Data extracts:
=======
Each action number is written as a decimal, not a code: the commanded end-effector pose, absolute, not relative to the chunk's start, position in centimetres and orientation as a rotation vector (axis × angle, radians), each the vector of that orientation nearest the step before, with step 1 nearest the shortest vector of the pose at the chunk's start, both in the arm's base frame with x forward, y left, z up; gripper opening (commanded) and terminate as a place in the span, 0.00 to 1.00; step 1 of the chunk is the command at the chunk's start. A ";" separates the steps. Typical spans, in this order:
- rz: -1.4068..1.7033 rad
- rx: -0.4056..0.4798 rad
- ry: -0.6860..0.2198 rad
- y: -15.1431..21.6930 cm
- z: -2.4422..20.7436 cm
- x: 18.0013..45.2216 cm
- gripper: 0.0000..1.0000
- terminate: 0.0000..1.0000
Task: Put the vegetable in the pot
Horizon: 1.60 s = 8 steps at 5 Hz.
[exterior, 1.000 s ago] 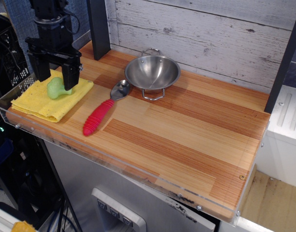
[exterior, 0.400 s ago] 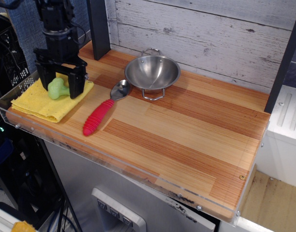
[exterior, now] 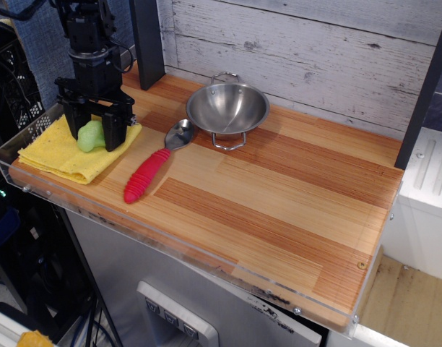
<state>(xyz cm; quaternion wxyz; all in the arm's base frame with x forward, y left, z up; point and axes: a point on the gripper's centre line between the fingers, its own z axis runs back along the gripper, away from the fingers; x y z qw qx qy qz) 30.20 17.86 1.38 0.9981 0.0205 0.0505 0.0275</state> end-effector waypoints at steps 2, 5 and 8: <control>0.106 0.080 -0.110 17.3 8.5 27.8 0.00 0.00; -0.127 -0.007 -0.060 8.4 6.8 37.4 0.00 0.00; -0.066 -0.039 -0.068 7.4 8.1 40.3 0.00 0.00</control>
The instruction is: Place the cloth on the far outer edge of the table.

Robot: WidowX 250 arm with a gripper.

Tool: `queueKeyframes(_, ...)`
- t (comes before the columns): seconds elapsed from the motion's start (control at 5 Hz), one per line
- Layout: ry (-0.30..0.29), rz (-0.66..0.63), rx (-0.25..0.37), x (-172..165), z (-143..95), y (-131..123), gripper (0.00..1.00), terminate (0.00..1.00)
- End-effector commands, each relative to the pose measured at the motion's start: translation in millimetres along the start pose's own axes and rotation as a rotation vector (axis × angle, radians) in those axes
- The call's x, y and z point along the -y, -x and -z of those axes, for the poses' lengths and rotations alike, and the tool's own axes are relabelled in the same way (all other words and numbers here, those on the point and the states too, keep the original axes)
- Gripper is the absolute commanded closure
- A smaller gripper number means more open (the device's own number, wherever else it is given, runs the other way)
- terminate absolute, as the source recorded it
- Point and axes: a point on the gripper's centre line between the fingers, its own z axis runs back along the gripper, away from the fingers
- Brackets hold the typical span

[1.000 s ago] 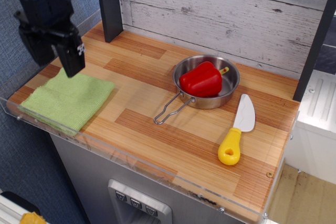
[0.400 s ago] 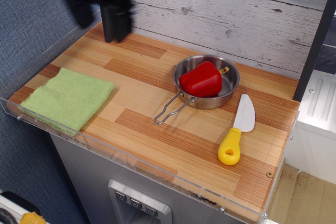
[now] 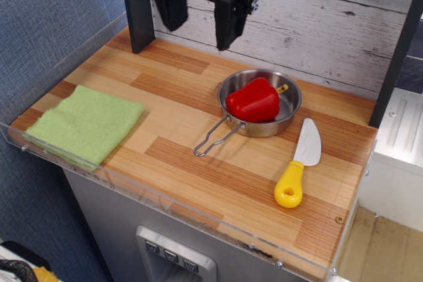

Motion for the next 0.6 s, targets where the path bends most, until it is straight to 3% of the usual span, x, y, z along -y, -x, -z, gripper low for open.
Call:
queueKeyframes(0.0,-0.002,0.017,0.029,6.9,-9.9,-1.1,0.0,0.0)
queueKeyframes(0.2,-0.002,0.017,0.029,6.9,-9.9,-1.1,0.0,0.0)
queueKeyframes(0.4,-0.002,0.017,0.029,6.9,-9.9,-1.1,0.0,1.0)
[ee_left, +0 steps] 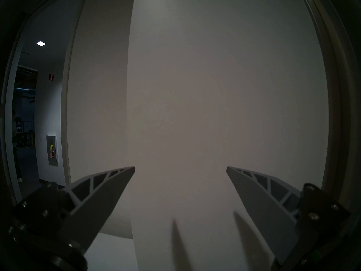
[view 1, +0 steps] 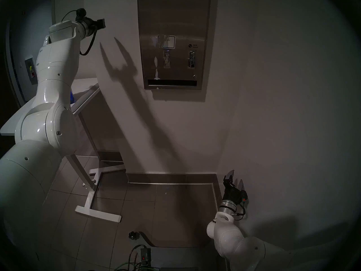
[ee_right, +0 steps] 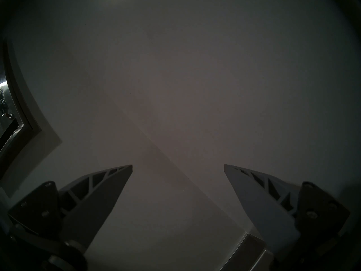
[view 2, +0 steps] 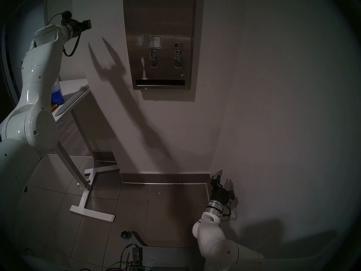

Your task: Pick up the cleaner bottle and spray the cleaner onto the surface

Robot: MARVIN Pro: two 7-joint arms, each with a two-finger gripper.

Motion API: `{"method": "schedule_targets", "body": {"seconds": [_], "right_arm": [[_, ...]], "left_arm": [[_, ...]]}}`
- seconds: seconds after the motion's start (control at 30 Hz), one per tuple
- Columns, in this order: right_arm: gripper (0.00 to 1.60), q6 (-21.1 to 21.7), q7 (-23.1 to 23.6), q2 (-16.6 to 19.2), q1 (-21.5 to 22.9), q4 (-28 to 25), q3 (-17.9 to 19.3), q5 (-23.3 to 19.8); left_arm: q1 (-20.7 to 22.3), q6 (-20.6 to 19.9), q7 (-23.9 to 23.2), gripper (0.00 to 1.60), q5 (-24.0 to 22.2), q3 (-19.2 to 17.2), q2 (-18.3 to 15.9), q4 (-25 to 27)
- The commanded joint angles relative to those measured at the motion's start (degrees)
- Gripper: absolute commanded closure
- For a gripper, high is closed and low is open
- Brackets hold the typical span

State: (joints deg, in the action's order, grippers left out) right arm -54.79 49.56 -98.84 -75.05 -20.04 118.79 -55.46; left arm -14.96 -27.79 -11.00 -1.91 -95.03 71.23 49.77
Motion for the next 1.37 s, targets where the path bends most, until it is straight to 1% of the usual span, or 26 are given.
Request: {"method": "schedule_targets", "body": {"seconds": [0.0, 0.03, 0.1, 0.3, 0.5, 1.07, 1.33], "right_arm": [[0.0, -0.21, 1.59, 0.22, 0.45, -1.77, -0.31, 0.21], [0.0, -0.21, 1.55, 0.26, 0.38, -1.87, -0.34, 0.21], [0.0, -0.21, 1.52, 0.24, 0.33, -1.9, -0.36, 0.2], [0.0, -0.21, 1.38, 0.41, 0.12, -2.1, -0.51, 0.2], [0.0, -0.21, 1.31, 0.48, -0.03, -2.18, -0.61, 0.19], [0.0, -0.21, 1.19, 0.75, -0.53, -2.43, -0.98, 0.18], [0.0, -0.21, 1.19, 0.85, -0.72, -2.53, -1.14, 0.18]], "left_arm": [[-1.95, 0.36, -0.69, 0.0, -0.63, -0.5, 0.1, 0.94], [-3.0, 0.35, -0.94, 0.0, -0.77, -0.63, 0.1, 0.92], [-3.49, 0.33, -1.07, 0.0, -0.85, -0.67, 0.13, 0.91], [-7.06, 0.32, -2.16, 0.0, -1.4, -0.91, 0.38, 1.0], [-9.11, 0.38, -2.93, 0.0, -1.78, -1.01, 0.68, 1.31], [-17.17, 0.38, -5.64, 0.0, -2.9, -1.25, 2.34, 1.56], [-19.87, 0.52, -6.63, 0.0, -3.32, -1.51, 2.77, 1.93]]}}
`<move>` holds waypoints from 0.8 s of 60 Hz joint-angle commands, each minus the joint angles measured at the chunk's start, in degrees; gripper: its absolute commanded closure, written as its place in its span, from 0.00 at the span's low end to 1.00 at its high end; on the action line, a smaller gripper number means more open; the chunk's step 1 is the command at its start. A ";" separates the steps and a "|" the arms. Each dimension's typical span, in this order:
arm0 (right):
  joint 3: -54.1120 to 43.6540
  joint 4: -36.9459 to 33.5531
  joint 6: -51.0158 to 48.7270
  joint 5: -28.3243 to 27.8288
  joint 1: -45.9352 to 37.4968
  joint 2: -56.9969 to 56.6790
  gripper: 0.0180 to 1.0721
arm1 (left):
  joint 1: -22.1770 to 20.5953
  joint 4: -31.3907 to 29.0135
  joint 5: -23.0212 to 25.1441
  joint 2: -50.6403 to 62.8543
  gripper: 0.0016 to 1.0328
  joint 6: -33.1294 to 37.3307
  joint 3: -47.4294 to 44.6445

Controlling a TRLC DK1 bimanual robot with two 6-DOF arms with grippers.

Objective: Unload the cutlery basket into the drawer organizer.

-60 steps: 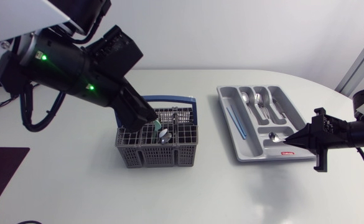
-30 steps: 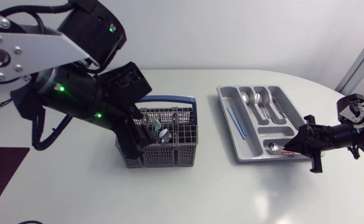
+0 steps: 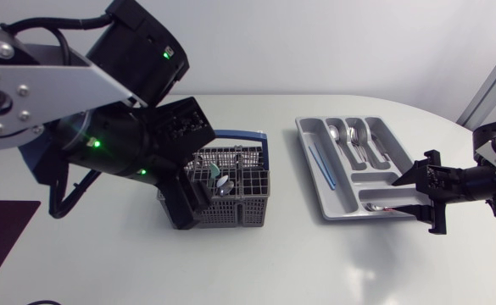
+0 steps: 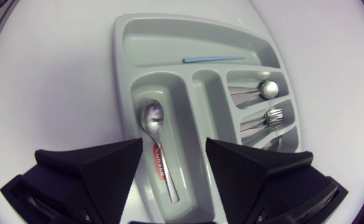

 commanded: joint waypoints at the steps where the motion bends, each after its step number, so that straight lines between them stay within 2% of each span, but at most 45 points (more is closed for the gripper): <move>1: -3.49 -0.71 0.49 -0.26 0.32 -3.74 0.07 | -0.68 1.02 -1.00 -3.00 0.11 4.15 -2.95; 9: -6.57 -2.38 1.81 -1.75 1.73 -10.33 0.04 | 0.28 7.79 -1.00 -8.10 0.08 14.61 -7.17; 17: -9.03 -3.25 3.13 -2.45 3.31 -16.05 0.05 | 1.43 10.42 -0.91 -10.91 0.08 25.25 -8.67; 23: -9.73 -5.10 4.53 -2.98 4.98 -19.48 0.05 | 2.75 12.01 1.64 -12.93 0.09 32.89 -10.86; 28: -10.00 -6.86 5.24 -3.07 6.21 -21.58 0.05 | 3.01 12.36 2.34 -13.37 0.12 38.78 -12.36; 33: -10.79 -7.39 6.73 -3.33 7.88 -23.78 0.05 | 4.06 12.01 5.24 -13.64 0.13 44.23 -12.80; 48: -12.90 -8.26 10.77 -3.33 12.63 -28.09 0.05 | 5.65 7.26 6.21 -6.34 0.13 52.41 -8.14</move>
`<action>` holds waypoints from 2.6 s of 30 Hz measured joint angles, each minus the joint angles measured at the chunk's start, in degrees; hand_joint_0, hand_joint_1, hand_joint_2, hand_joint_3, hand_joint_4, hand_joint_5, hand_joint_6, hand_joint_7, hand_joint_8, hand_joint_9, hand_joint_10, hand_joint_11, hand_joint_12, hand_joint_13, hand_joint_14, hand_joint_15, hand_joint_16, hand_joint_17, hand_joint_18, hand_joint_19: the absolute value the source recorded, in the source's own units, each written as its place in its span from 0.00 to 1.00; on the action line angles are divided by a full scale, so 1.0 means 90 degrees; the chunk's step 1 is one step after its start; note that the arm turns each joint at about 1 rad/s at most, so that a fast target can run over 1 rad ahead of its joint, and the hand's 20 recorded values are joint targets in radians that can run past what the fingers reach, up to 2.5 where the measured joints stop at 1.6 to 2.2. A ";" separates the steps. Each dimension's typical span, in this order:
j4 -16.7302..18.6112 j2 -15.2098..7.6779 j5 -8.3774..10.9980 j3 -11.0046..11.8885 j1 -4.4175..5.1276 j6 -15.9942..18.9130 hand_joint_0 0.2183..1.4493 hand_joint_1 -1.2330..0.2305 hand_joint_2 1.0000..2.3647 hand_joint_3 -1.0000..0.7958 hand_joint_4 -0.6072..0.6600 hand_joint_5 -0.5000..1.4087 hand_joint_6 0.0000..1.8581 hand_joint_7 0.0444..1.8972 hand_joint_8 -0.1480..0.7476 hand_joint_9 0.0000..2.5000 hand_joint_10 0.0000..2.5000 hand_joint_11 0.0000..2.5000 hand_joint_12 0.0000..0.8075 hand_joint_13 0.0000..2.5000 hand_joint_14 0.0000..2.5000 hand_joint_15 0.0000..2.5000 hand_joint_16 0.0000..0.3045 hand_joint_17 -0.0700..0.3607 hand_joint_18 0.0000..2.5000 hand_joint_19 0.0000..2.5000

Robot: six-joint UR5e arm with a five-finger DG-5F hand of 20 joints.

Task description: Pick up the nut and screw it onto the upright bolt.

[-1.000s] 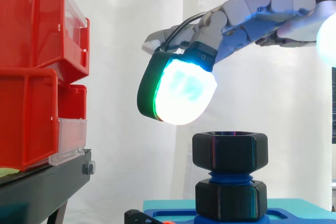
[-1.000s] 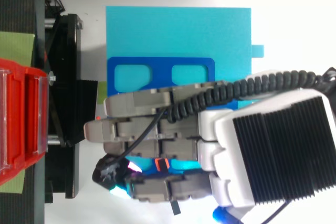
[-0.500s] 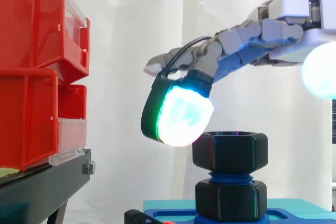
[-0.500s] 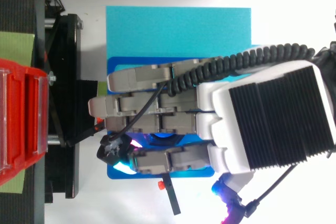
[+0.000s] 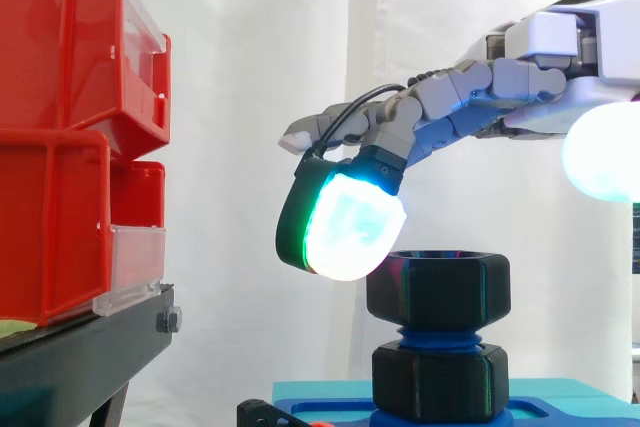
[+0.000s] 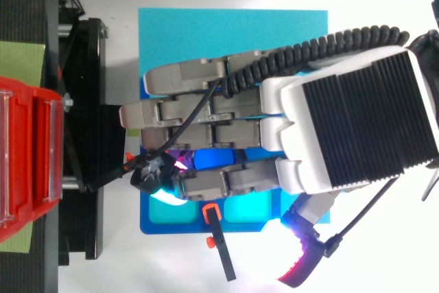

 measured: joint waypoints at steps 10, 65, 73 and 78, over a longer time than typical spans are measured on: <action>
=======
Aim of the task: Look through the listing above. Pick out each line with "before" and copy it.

Answer space:
Each action number is written as a decimal, not a code: the commanded end-effector pose, absolute, not relative to the chunk's start, position in centimetres and orientation as a rotation vector (axis × angle, radians), each the vector of that orientation nearest the step before, with step 1 nearest the shortest vector of the pose at the chunk's start, both in the arm's base frame with x forward, y left, z up; gripper opening (commanded) and terminate as a place in the span, 0.00 to 1.00; step 1 of the chunk is the command at the chunk's start. A ";" separates the steps. Typical spans, in this order:
- t (comes before the columns): seconds elapsed from the motion's start (control at 5 Hz), one per line

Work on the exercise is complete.